Daniel P. Berrangé Nov. 7, 2022, 5:34 p.m. UTC | #9

On Mon, Nov 07, 2022 at 06:32:01PM +0100, Andrew Jones wrote:
> On Mon, Nov 07, 2022 at 04:19:10PM +0000, Daniel P. Berrangé wrote:
> > On Mon, Nov 07, 2022 at 03:50:44PM +0000, Alex Bennée wrote:
> > > 
> > > Sunil V L <sunilvl@ventanamicro.com> writes:
> > > 
> > > > On Mon, Nov 07, 2022 at 01:06:38PM +0000, Peter Maydell wrote:
> > > >> On Mon, 7 Nov 2022 at 13:03, Sunil V L <sunilvl@ventanamicro.com> wrote:
> > > >> >
> > > >> > The pflash implementation currently assumes fixed size of the
> > > >> > backend storage. Due to this, the backend storage file needs to be
> > > >> > exactly of size 32M. Otherwise, there will be an error like below.
> > > >> >
> > > >> > "device requires 33554432 bytes, block backend provides 4194304 bytes"
> > > >> >
> > > >> > Fix this issue by using the actual size of the backing store.
> > > >> >
> > > >> > Signed-off-by: Sunil V L <sunilvl@ventanamicro.com>
> > > >> > ---
> > > >> 
> > > >> Do you really want the flash device size presented to the guest
> > > >> to be variable depending on what the user passed as a block backend?
> > > >> I don't think this is how we handle flash devices on other boards...
> > > >> 
> > > >
> > > > Hi Peter,
> > > >
> > > > x86 appears to support variable flash but arm doesn't. What is
> > > > the reason for not supporting variable size flash in arm?
> > > 
> > > If I recall from the last time we went around this is was the question
> > > of what you should pad it with.
> > 
> > Padding is a very good thing from the POV of upgrades. Firmware has shown
> > a tendancy to change (grow) over time, and the size has an impact of the
> > guest ABI/live migration state.
> > 
> > To be able to live migrate, or save/restore to/from files, then the machine
> > firmware size needs to be sufficient to cope with future size changes of
> > the firmware. The best way to deal with this is to not use the firmware
> > binaries' minimum compiled size, but instead to pad it upto a higher
> > boundary.
> > 
> > Enforcing such padding is a decent way to prevent users from inadvertantly
> > painting themselves into a corner with a very specific firmware binary
> > size at initial boot.
> 
> Padding is a good idea, but too much causes other problems. When building
> lightweight VMs which may pull the firmware image from a network,
> AArch64 VMs require 64MB of mostly zeros to be transferred first, which
> can become a substantial amount of the overall boot time[*]. Being able to
> create images smaller than the total flash device size, but still add some
> pad for later growth, seems like the happy-medium to shoot for.
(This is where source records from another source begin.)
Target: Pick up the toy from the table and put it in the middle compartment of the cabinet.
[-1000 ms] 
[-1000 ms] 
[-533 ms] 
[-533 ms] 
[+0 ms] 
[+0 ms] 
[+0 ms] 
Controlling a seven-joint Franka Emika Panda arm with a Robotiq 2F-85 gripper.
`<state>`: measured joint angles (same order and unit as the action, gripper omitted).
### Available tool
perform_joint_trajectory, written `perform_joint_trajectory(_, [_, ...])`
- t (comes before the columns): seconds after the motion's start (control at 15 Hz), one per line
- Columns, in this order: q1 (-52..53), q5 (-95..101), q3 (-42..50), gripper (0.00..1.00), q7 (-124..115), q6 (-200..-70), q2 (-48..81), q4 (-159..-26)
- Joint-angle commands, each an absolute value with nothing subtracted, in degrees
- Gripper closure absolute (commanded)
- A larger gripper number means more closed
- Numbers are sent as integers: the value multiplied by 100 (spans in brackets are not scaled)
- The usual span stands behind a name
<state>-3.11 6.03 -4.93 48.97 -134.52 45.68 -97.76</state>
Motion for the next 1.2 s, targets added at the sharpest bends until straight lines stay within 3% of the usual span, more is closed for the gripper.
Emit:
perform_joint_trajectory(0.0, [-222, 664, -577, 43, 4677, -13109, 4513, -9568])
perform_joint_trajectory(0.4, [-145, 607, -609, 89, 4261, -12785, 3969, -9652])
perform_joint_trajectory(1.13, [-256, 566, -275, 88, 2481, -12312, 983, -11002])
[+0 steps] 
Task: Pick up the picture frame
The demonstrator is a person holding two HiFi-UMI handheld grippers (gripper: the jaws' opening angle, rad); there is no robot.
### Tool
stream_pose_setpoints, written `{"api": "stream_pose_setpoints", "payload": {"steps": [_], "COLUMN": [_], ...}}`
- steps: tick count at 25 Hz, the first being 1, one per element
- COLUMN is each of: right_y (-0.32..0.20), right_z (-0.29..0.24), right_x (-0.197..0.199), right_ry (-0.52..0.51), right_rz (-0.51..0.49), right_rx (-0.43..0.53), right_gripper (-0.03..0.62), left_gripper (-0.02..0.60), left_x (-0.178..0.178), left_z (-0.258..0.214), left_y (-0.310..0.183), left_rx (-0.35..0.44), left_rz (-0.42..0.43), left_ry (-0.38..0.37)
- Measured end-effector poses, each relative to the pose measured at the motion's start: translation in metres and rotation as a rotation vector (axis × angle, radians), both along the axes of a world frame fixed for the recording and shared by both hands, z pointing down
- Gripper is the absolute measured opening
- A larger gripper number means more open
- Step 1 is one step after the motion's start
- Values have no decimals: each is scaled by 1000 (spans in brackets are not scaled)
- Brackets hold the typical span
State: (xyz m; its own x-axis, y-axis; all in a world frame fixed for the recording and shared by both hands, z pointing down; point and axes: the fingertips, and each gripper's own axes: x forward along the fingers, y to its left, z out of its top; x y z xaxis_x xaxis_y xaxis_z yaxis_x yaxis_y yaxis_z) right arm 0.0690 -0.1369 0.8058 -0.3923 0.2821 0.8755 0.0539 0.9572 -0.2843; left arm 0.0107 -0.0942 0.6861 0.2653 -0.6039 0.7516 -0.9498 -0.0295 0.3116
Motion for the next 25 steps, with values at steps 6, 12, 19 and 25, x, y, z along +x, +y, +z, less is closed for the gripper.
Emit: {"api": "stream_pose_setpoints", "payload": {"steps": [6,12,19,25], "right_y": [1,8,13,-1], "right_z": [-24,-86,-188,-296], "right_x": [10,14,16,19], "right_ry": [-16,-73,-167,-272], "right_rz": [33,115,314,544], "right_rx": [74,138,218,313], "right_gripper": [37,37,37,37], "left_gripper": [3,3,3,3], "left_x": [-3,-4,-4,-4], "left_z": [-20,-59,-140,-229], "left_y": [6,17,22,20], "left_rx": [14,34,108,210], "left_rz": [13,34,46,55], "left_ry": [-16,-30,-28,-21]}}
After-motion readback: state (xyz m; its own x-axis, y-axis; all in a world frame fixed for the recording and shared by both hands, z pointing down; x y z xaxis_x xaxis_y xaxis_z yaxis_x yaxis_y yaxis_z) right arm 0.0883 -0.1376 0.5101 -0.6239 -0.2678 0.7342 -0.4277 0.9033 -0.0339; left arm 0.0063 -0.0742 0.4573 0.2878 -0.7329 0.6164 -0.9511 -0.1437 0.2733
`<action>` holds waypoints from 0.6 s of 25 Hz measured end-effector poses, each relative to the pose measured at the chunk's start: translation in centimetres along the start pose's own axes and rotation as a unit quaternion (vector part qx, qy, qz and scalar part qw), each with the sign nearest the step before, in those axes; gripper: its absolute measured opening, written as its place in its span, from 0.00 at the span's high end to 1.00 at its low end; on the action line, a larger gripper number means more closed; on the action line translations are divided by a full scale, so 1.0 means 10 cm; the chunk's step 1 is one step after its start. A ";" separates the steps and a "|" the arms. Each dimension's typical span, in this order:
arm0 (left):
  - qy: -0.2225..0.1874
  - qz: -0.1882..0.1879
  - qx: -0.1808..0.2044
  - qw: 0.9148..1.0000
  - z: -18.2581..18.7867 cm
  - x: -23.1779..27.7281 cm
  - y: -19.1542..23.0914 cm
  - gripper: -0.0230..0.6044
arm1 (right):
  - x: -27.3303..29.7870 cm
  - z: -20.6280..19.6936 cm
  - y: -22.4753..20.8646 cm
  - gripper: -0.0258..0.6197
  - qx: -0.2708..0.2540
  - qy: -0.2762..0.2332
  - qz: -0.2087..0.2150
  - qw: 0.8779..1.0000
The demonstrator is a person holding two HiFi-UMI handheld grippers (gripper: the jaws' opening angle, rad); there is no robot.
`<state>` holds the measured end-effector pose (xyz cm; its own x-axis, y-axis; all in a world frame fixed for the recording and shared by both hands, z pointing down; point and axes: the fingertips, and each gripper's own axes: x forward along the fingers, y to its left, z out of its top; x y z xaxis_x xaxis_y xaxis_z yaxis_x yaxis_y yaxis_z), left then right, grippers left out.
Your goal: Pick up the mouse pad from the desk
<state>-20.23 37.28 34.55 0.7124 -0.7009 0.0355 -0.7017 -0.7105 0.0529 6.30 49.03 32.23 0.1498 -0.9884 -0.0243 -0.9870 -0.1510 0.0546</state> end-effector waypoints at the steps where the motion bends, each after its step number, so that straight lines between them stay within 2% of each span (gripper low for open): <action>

QEMU configures the firmware using -blockdev, so can use any file
format that QEMU supports at the block layer.  IOW, you can store
the firmware in a qcow2 file and thus you will never fetch any
of the padding zeros to be transferred.  That said I'm not sure
that libvirt supports anything other than a raw file today. 

With regards,
Daniel

Philippe Mathieu-Daudé Nov. 8, 2022, 2:12 p.m. UTC | #10

On 7/11/22 18:34, Daniel P. Berrangé wrote:
> On Mon, Nov 07, 2022 at 06:32:01PM +0100, Andrew Jones wrote:
>> On Mon, Nov 07, 2022 at 04:19:10PM +0000, Daniel P. Berrangé wrote:
>>> On Mon, Nov 07, 2022 at 03:50:44PM +0000, Alex Bennée wrote:
>>>>
>>>> Sunil V L <sunilvl@ventanamicro.com> writes:
>>>>
>>>>> On Mon, Nov 07, 2022 at 01:06:38PM +0000, Peter Maydell wrote:
>>>>>> On Mon, 7 Nov 2022 at 13:03, Sunil V L <sunilvl@ventanamicro.com> wrote:
>>>>>>>
>>>>>>> The pflash implementation currently assumes fixed size of the
>>>>>>> backend storage. Due to this, the backend storage file needs to be
>>>>>>> exactly of size 32M. Otherwise, there will be an error like below.
>>>>>>>
>>>>>>> "device requires 33554432 bytes, block backend provides 4194304 bytes"
>>>>>>>
>>>>>>> Fix this issue by using the actual size of the backing store.
>>>>>>>
>>>>>>> Signed-off-by: Sunil V L <sunilvl@ventanamicro.com>
>>>>>>> ---
>>>>>>
>>>>>> Do you really want the flash device size presented to the guest
>>>>>> to be variable depending on what the user passed as a block backend?
>>>>>> I don't think this is how we handle flash devices on other boards...
>>>>>>
>>>>>
>>>>> Hi Peter,
>>>>>
>>>>> x86 appears to support variable flash but arm doesn't. What is
>>>>> the reason for not supporting variable size flash in arm?
>>>>
>>>> If I recall from the last time we went around this is was the question
>>>> of what you should pad it with.
>>>
>>> Padding is a very good thing from the POV of upgrades. Firmware has shown
>>> a tendancy to change (grow) over time, and the size has an impact of the
>>> guest ABI/live migration state.
>>>
>>> To be able to live migrate, or save/restore to/from files, then the machine
>>> firmware size needs to be sufficient to cope with future size changes of
>>> the firmware. The best way to deal with this is to not use the firmware
>>> binaries' minimum compiled size, but instead to pad it upto a higher
>>> boundary.
>>>
>>> Enforcing such padding is a decent way to prevent users from inadvertantly
>>> painting themselves into a corner with a very specific firmware binary
>>> size at initial boot.
>>
>> Padding is a good idea, but too much causes other problems. When building
>> lightweight VMs which may pull the firmware image from a network,
>> AArch64 VMs require 64MB of mostly zeros to be transferred first, which
>> can become a substantial amount of the overall boot time[*]. Being able to
>> create images smaller than the total flash device size, but still add some
>> pad for later growth, seems like the happy-medium to shoot for.
> 
> QEMU configures the firmware using -blockdev, so can use any file
> format that QEMU supports at the block layer.  IOW, you can store
> the firmware in a qcow2 file and thus you will never fetch any
> of the padding zeros to be transferred.  That said I'm not sure
> that libvirt supports anything other than a raw file today.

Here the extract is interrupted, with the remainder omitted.